Patient
A patient in Care is a person who receives care through your facility or program. It is the longitudinal anchor for clinical documentation — every encounter, observation, order, and care plan links back to a patient record.
Encounter
An encounter is a single episode of care between a patient and a facility — an outpatient visit, an admission, an emergency presentation, or a virtual consultation. It is the working context for clinical activity: while an encounter is open, the orders, observations, medications, and notes recorded for the patient are gathered under it.
Condition
A condition is a clinical problem recorded for a patient — a diagnosis, a chronic illness, or a presenting symptom. It is how a patient's diagnoses and problem list are captured, giving every clinician a shared, durable view of what the patient is being treated for.
Allergy & Intolerance
An allergy or intolerance records that a patient reacts badly to a particular substance — a food, a medication, an environmental trigger, or a biologic. It is the standing safety flag that warns clinicians before a harmful exposure happens, and lets the platform check new orders against what a patient cannot tolerate.
Observation
An observation is a single recorded fact about a patient — a blood pressure of 120/80, a body temperature, a coded answer to a screening question. It is the smallest unit of clinical data in Care: the structured building block that, gathered over time, becomes a patient's chart.
Diagnostic Report
A diagnostic report is the formal result of a diagnostic test or investigation — the lab panel, imaging study, or pathology workup that answers a clinical question. It closes the loop on an order: each report fulfils a single request and carries the findings, and the clinician's interpretation of them, back into the patient's record.
Service Request
A service request is an order to do something for a patient — run a lab test, take an X-ray, book a counselling session, perform a procedure. It turns a clinician's "please do this" into a tracked item that another team can pick up and that later results can attach to.
Specimen
A specimen is a physical sample — blood, tissue, a swab, urine — collected from a patient so a laboratory can analyse it.
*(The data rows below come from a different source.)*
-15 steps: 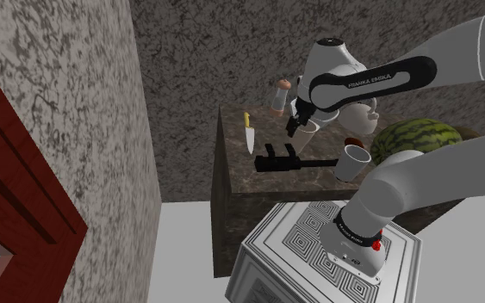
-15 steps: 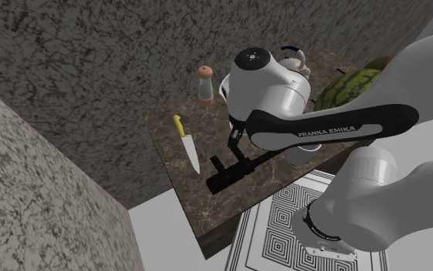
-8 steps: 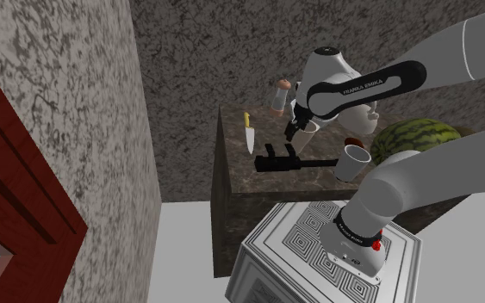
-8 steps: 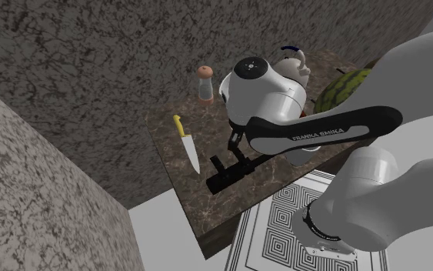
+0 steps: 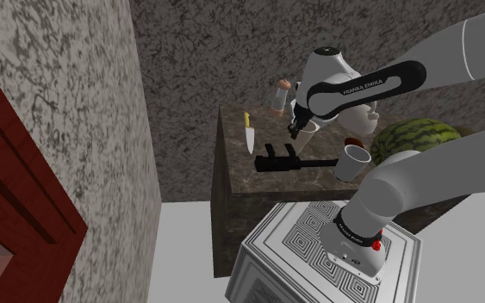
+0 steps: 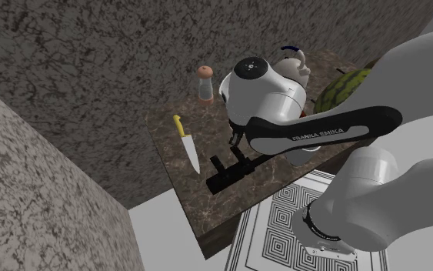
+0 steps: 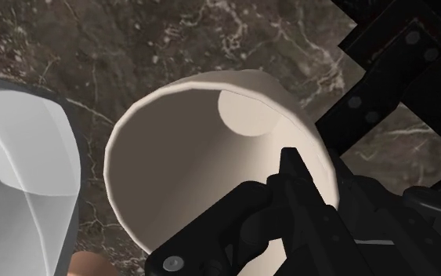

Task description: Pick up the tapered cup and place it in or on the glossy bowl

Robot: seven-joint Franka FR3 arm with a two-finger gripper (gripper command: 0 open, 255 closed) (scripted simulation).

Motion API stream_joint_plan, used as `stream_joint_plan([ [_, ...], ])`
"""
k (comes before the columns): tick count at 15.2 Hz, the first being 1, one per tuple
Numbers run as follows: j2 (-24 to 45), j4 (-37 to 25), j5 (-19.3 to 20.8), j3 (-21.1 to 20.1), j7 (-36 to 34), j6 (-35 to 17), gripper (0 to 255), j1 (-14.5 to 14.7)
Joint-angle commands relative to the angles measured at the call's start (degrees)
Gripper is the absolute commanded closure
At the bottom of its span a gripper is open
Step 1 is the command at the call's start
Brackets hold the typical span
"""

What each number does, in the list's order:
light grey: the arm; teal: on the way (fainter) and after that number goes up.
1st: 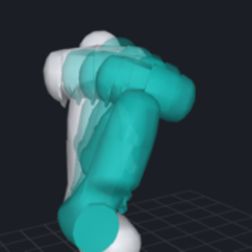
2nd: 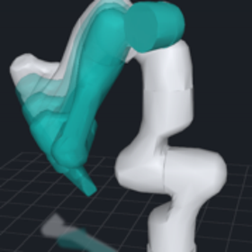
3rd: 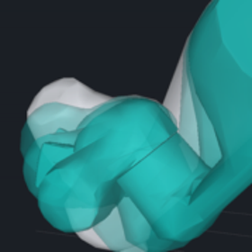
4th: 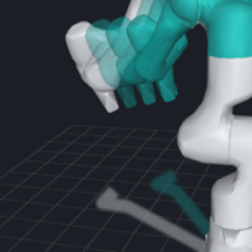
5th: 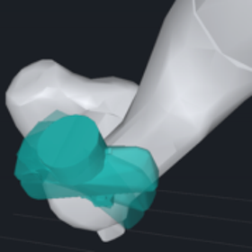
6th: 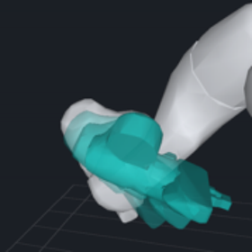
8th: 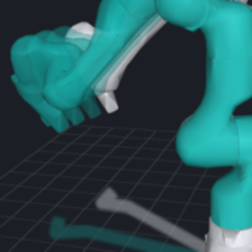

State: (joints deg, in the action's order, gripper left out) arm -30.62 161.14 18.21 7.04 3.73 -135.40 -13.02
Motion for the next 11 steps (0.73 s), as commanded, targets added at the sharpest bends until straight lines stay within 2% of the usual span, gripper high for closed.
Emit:
stream_joint_plan([
  [1, 0.00, 0.00, 0.00, 0.00, 0.00, 0.00, 255, 0.00],
  [6, 0.00, 0.01, 0.01, 0.00, 0.00, -0.02, 255, -0.01],
  [11, -2.87, -2.17, -1.06, -0.17, 1.05, 4.98, 255, 0.50],
])
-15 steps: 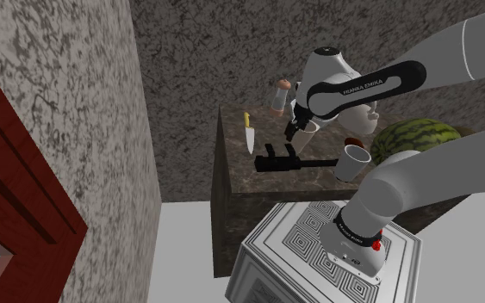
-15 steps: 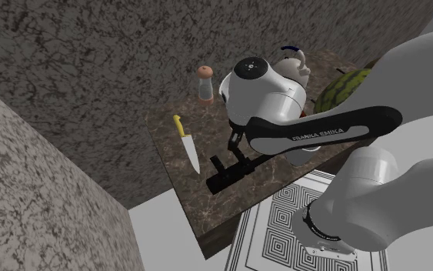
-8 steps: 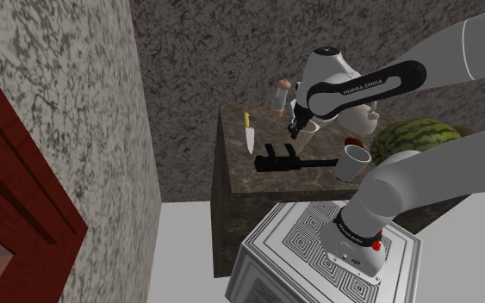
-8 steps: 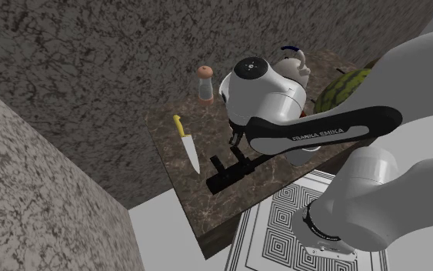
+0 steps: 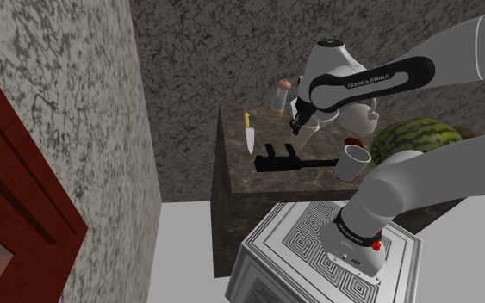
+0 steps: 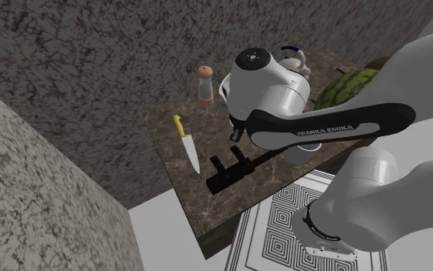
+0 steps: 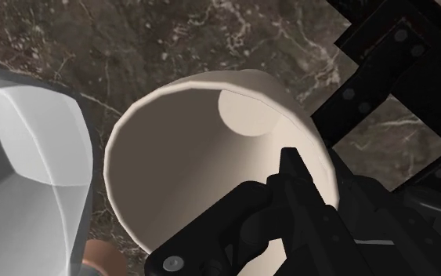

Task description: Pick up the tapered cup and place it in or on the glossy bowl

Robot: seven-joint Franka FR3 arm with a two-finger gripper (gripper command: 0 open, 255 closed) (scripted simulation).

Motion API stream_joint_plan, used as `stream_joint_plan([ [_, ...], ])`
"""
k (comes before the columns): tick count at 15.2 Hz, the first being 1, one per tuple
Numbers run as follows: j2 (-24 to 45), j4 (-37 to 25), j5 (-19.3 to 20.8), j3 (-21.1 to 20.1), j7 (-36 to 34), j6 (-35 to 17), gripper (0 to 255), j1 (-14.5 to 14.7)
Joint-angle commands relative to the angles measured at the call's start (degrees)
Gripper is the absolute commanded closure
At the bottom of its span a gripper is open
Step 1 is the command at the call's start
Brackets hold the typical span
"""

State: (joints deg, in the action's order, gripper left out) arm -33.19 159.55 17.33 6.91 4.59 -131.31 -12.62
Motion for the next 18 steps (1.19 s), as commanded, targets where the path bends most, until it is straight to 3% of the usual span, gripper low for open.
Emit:
stream_joint_plan([
  [1, -0.80, -1.06, -0.38, -0.07, 0.38, 1.85, 255, 0.18],
  [18, -6.02, -10.99, -2.89, -1.03, 3.06, 16.85, 255, 1.21],
])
It is the bridge between a lab order and a result: the order asks for a test, the specimen is the material that gets tested, and the report carries back what the lab found.
Consent
A consent records a patient's decision to permit or refuse a category of activity — treatment, research participation, sharing of their information, or a directive about end-of-life care. It is the auditable proof that a choice was made, by or for the patient, before that activity went ahead.
Clinical Notes
A clinical note in Care is the care team's written commentary about a patient — the place where staff record narrative, hand-offs, and discussion in their own words rather than in structured fields. Notes are organized into threads, so a single topic stays together as a conversation instead of scattering across the record.
Questionnaire Response
A questionnaire response is the set of answers a clinician or staff member records when they fill in a questionnaire for a patient. It turns a blank form — a triage screen, a vitals chart, an intake assessment — into a permanent, attributed piece of that patient's clinical record.